**Task statement**
Go through the data below and copy it exactly, skipping every picture.

**Data excerpt**
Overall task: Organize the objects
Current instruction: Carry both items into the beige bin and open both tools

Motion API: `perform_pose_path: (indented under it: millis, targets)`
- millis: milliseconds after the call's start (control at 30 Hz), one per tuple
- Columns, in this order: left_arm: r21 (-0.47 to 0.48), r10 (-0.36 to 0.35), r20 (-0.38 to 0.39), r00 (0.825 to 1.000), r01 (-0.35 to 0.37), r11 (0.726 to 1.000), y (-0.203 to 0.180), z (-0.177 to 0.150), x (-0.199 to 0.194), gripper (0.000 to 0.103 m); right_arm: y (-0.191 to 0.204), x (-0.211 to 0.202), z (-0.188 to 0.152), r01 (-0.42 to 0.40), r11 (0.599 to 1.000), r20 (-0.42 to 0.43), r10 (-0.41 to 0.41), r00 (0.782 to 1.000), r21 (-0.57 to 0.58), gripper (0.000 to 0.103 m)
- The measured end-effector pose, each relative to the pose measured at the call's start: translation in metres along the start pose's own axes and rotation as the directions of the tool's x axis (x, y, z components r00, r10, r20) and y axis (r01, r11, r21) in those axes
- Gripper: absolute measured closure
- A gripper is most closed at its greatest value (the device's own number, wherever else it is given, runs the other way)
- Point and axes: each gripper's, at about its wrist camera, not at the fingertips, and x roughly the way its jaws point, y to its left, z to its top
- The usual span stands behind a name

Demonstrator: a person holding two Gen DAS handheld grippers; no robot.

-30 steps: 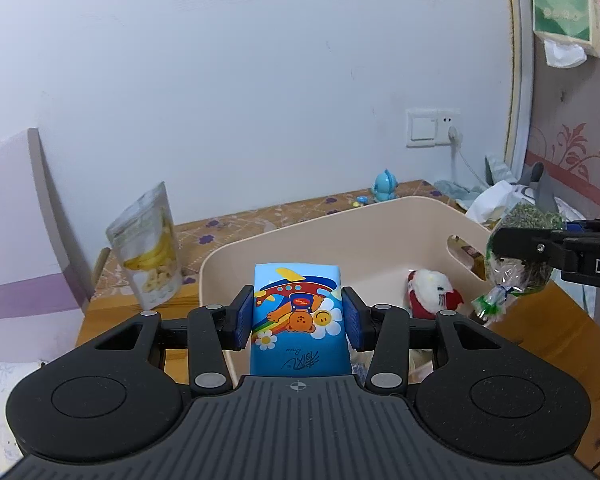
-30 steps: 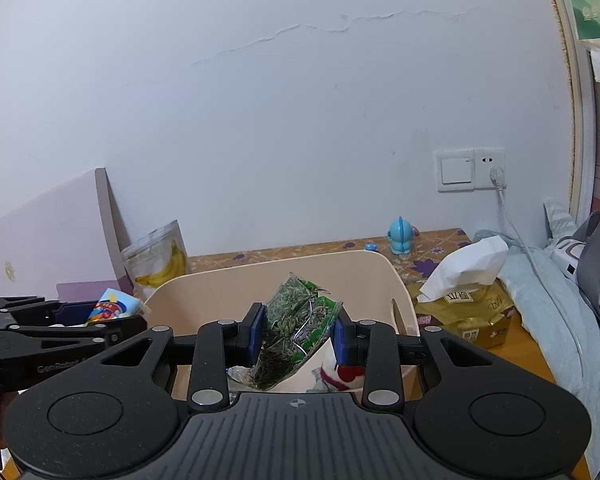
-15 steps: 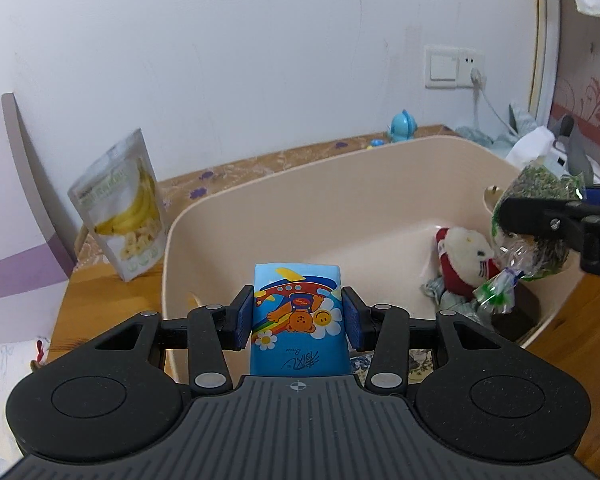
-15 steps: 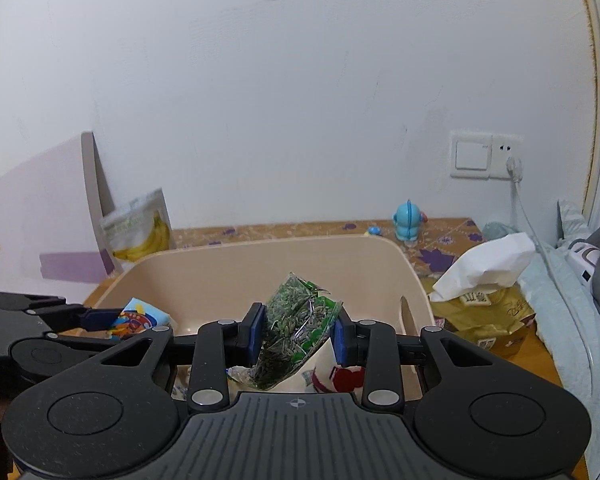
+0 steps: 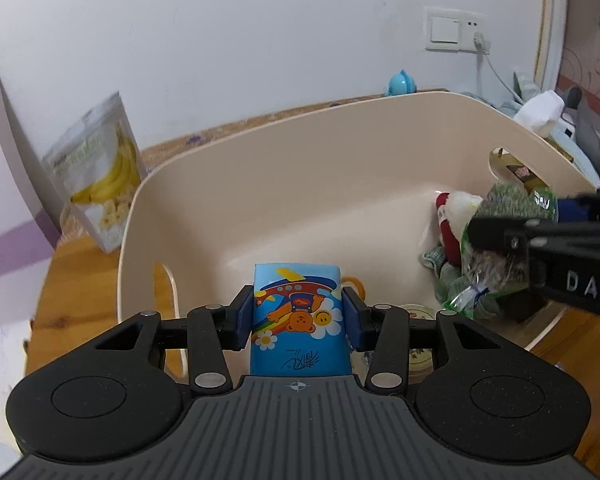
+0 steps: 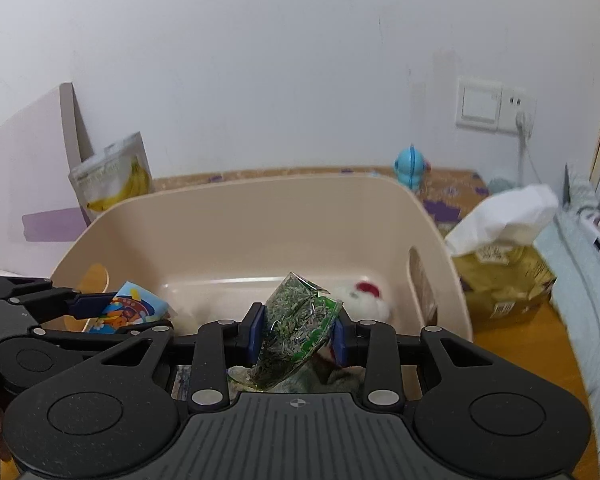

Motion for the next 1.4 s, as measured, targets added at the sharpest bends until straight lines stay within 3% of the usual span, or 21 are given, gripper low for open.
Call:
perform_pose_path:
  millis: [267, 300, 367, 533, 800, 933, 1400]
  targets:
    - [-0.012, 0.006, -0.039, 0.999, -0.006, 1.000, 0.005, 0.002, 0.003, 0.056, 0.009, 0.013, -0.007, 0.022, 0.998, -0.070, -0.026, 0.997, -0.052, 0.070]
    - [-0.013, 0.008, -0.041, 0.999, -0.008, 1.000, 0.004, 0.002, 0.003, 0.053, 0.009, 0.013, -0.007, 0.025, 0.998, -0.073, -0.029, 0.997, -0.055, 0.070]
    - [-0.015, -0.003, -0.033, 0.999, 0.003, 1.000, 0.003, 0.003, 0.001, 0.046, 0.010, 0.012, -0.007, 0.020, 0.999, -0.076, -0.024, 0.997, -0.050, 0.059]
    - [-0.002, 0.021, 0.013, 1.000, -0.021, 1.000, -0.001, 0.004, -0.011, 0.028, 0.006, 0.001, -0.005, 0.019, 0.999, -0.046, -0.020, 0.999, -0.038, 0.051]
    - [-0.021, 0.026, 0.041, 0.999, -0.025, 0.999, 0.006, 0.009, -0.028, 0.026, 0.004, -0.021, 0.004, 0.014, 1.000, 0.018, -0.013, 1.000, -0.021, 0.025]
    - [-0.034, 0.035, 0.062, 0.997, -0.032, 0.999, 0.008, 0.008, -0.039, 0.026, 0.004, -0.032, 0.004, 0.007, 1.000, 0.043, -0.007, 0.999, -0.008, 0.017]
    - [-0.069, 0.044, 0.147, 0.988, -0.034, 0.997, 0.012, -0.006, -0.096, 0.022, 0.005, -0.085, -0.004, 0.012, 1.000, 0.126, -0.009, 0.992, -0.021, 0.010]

**Result for this exercise**
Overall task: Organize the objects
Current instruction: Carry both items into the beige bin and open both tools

Motion API: `perform_pose_path: (indented under it: millis, targets)`
- millis: milliseconds after the call's start (control at 30 Hz), one per tuple
- Columns, in this order: left_arm: r21 (-0.47 to 0.48), r10 (-0.36 to 0.35), r20 (-0.38 to 0.39), r00 (0.825 to 1.000), r01 (-0.35 to 0.37), r11 (0.726 to 1.000), y (-0.203 to 0.180), z (-0.177 to 0.150), x (-0.199 to 0.194), gripper (0.000 to 0.103 m); right_arm: y (-0.191 to 0.204), x (-0.211 to 0.202), z (-0.188 to 0.152), r01 (-0.42 to 0.40), r11 (0.599 to 1.000), r20 (-0.42 to 0.43), r10 (-0.41 to 0.41), r00 (0.782 to 1.000), r21 (-0.57 to 0.58), gripper (0.000 to 0.103 m)
- The measured end-effector pose, each relative to the pose measured at the call's start: translation in metres along the start pose's own axes and rotation as the directions of the tool's x axis (x, y, z components r00, r10, r20) and y axis (r01, r11, r21) in those axes
- Gripper: absolute measured closure
- A gripper is most closed at its greatest value (the device's own number, wherever else it is given, runs the other way)
- Point and axes: each gripper's, at about its wrist camera, not at the fingertips, and x roughly the way its jaws point, y to its left, z to its top
- The usual span stands behind a name

Demonstrator: a person holding two Gen DAS handheld grippers; no robot.

-30 steps: 
-30 steps: 
-15 steps: 
-15 steps: 
+0 steps: 
+0 steps: 

Motion for the next 1.4 s, as measured, targets added at the sharpest bends until straight lines stay within 3% of the usual span, or 21 are given, gripper low for open.
Call:
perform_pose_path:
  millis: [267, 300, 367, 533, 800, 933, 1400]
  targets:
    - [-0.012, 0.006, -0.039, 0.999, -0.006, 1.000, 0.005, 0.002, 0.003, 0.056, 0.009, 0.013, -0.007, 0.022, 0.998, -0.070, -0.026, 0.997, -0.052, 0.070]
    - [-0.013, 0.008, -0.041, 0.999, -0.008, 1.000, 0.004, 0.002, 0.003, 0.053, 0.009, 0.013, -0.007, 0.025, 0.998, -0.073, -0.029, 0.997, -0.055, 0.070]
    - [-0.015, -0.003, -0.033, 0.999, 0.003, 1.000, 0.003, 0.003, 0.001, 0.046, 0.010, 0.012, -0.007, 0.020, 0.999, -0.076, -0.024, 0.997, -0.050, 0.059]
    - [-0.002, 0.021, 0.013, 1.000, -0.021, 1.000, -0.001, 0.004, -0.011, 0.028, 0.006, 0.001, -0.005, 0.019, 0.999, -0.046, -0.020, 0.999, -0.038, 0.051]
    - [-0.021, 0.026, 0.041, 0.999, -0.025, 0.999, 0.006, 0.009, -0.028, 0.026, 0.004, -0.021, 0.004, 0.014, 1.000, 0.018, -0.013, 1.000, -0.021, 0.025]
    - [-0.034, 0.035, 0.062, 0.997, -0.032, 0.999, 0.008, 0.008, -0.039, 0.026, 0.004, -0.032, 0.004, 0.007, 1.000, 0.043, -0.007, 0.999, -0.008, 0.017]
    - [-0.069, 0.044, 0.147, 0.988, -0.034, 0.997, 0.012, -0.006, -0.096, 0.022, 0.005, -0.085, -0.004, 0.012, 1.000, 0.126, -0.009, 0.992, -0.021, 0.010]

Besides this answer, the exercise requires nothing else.